#### Input data:

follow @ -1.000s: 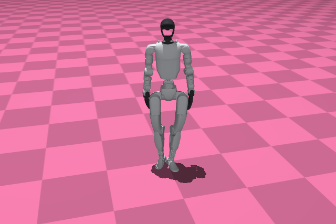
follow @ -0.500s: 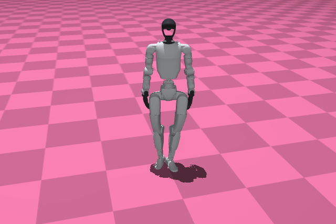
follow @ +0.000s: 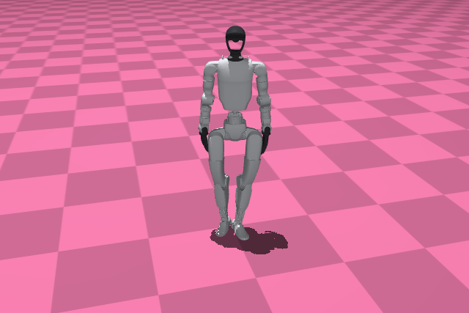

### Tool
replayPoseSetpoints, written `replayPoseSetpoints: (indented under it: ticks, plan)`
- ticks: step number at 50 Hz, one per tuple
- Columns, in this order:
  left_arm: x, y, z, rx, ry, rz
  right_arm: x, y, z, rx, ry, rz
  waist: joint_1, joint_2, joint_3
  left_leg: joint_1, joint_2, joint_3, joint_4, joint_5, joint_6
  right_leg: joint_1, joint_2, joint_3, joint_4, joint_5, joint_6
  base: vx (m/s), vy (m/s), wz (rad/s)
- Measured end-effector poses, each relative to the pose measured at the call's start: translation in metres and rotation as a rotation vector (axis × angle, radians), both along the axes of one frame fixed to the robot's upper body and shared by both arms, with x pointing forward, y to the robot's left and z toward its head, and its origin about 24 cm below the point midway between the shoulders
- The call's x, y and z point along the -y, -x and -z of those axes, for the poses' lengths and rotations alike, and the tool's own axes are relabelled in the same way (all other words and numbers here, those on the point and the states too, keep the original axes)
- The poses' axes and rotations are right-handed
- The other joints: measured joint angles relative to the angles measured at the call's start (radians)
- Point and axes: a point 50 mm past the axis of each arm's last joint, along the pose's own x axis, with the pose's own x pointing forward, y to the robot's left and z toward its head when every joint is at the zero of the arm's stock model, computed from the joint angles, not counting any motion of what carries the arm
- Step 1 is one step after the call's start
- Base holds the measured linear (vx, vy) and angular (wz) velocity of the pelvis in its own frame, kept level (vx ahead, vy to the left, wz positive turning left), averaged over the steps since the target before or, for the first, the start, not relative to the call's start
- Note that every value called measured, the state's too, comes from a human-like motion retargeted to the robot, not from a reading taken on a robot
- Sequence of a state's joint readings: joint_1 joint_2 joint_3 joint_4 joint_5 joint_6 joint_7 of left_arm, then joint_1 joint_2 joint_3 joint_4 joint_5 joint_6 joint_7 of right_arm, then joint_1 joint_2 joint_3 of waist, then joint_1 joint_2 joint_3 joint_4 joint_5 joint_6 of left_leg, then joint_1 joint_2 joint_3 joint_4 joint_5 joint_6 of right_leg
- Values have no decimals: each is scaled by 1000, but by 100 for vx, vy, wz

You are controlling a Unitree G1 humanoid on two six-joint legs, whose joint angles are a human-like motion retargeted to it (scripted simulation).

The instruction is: In place motions

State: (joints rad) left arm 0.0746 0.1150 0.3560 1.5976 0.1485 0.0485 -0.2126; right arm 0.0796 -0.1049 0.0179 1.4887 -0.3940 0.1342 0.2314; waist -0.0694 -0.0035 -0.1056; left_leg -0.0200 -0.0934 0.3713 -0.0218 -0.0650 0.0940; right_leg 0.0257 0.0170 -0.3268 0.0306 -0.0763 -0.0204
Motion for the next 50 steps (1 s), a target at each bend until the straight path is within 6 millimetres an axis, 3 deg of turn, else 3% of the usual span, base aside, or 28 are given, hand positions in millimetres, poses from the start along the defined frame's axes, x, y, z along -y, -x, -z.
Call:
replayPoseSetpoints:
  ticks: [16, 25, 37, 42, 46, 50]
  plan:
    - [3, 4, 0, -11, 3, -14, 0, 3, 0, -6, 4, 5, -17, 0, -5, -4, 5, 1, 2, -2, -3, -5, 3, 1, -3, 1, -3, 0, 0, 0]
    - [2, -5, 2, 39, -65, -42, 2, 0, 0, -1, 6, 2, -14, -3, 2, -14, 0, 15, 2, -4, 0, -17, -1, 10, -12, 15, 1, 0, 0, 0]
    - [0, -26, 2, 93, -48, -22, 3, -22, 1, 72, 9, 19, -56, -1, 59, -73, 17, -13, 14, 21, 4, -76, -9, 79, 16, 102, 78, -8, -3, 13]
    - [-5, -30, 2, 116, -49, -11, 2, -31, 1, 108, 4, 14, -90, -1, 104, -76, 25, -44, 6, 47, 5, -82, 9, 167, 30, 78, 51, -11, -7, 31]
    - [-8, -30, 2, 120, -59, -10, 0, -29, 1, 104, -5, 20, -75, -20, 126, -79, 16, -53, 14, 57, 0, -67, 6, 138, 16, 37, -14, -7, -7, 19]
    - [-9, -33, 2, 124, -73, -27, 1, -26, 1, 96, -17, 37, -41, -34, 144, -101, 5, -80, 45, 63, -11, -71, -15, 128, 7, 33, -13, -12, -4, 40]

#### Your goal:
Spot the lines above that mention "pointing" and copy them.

#### Answer section:
- Measured end-effector poses, each relative to the pose measured at the call's start: translation in metres and rotation as a rotation vector (axis × angle, radians), both along the axes of one frame fixed to the robot's upper body and shared by both arms, with x pointing forward, y to the robot's left and z toward its head, and its origin about 24 cm below the point midway between the shoulders
- Point and axes: a point 50 mm past the axis of each arm's last joint, along the pose's own x axis, with the pose's own x pointing forward, y to the robot's left and z toward its head when every joint is at the zero of the arm's stock model, computed from the joint angles, not counting any motion of what carries the arm

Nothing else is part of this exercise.